いろいろ書いたが、つまりマリの幻視や幻聴のような不思議体験が、クライマックスである最終弁論をドラマチックに見せるために強引に設えられた装置以上のものに思えないのである。当たり前だが太平洋戦争は実際に起こった出来事だ。「天皇の戦争責任」も、日本人の精神に根ざした複雑で現実的なテーマだ。リアルで切実な問題を、あまりにファンタジーな方法を使って考察していくことに僕は抵抗があった。またその幻聴や幻視の世界で、ふいにマリが啓示を得たように真理らしきものを悟ったり、禅問答のような受け答えをすんなりと進めていったりする不自然さも大いに気になる。これは作者がどうしても盛り込んでおきたい要素であるがために、物語の自然な流れを歪めてまでそれを組み入れてしまうせいで起こる事態だと思う。さらに言えば、マリの語り口もどこか夢見がちで悦に入っており、読者の共感をないがしろにしている感じが最後まで拭えなかった。さらにさらに言えば、そもそも幻視や幻聴、夢の世界での彷徨という場面設定は、小説で取り入れられた場合「なんでもあり」感が強くなって、僕個人としては雑駁な印象を受け読む気力が削がれることが多い。

 

…と、ここまで偉そうに批判的なことばかり書いて来た僕だが、こういった不満は、あくまで作家の「方法」に向けられたものである。では器ではなく中身に関して、結局この本を読んでどう感じたのか。その問いへの答えは、全く逆のことを言うようだが、「すごい小説だ」ということになる。

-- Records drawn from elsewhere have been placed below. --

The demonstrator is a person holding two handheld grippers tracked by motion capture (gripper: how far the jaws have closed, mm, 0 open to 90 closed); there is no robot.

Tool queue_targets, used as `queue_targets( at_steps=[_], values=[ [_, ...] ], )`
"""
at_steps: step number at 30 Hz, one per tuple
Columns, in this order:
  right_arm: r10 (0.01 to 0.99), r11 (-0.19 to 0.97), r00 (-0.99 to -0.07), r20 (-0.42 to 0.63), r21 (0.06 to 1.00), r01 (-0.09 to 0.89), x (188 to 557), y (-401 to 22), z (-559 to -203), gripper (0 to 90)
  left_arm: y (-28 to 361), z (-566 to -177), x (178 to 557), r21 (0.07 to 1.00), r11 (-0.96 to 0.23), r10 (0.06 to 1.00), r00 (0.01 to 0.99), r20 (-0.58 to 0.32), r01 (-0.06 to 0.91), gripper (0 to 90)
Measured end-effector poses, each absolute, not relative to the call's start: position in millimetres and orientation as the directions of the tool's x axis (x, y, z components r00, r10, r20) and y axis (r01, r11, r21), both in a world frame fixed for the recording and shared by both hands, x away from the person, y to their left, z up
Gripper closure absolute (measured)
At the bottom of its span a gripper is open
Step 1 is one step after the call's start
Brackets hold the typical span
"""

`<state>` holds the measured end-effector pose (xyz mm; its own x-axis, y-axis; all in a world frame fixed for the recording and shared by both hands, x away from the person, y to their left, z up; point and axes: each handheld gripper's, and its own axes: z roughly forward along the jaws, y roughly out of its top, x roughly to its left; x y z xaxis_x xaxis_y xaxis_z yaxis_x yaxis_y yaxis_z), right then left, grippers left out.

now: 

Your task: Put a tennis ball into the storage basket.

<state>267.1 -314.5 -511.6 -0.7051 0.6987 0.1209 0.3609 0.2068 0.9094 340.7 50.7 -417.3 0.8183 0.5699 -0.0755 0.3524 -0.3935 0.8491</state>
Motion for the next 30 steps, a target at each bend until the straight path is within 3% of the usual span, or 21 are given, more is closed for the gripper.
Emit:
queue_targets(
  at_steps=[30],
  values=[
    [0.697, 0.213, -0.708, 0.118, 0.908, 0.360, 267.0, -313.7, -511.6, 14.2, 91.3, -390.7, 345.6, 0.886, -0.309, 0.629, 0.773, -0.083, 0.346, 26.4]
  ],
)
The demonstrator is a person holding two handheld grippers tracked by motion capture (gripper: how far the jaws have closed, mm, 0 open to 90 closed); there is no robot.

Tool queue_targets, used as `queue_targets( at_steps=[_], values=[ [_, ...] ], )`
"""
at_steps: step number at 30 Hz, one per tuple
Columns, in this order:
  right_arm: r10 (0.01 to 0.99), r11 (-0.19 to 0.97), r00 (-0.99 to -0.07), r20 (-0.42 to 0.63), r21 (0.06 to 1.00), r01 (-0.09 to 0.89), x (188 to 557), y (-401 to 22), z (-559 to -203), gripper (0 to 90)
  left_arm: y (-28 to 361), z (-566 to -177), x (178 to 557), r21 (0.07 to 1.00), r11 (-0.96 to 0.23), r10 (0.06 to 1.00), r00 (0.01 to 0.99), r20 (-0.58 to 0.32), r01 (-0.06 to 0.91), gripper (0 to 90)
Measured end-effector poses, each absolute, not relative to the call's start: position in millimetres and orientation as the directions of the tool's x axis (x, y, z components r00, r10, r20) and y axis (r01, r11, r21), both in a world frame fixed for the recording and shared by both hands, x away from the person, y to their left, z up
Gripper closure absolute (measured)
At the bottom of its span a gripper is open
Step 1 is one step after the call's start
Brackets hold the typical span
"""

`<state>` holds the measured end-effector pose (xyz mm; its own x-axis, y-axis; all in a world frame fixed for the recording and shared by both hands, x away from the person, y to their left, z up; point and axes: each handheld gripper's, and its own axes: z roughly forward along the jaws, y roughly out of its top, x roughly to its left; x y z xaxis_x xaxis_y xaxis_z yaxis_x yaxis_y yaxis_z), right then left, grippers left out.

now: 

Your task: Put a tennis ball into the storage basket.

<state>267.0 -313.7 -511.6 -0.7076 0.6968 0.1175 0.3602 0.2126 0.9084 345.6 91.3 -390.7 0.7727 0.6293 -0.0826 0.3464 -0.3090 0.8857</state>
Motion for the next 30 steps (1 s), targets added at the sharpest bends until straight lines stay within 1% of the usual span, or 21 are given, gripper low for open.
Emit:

むしろ「小説を超えた何かだ」とさえ思った。

 

天皇の戦争責任を巡る議論を通じて日本人の精神史というマクロなテーマを描きつつ、マリと母親との関係というミクロな家族単位の歴史も描いたという、この構えの大きさと緻密さには感服した。マリが英語と日本語の文法の違いに触れて感じた言語についての考察や、「I」という単語についての思い入れなど、鋭い表現も散見され、何度もページの端を折った。クライマックスの、キリストと天皇はどう違うのか、なぜあなたはキリストだけを救いの扉だと考えるのかとマリがスペンサー先生に問い詰める場面の、二人の丁々発止のやりあいは、日本人とアメリカ人の精神の一番デリケートな部分をむき出しにしてぶつかり合っているようで、非常にスリリングで面白い。

 

ディベート天皇や日本の制度について語る部分は小説だといえるのか、むしろ分析や評論の器として小説が利用されているだけでは、と言いたい向きもあるだろうが、優れた芸術作品は、ときにジャンルを越境してしまうものだ。だからこそこの作品は、小説を超えた何かであるがために真の小説である、ともいえる。戦中・戦後の日本がひた隠しにしてきた要素に真正面から向き合い、日本という国とマリという個人の物語を二重に絡めあわせた、こんな意欲的な作品は読んだことがない。

 

強引でファンタスティックな構成や感傷的な文体に僕がいくら不満を持っているとは言え、作者はかつてないことに挑戦しているのだから、方法がすんなりいかないのは当たり前と言えば当たり前だ。結局この作品を読んで僕はおおいに刺激を受けたし、他に類を見ない作品だと驚き、読書の楽しみを享受した。それはこの記事の大半を作者の方法に対する批判に費やしてしまったこととは全く関係ない。唯一無二の作品を書くことに挑戦するその姿勢、そして実際に唯一無二の作品たらしめた作者の腕力を言祝ぎたい。